> [Work instructions]
For the material below, return exactly the lines starting at the one holding "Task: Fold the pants" and ending at the one holding "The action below", counting both as part of the range.

> [Supplied data]

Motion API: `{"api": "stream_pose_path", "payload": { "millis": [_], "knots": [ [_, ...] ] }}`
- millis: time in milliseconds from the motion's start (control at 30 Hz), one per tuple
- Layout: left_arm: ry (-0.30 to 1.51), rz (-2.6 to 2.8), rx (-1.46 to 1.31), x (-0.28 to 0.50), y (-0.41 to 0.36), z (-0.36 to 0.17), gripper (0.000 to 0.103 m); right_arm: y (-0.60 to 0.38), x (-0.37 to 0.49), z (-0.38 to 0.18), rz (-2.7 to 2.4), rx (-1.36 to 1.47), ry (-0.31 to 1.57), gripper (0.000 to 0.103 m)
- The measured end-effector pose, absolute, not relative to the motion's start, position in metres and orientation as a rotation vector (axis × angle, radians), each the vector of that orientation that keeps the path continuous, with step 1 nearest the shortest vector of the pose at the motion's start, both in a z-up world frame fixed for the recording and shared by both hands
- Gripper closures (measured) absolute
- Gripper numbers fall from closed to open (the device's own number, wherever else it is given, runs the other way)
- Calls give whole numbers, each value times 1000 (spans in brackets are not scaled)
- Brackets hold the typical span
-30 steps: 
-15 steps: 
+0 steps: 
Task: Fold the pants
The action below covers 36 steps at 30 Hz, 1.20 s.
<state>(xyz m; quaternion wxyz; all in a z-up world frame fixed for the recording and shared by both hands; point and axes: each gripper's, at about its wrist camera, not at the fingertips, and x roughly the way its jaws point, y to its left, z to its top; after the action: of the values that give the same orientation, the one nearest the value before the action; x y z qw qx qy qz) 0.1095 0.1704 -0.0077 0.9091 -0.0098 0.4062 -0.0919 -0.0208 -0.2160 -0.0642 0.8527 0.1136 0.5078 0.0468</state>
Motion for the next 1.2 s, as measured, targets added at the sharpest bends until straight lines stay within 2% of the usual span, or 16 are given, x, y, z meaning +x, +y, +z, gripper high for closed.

> [Reply to the task]
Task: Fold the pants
The action below covers 36 steps at 30 Hz, 1.20 s.

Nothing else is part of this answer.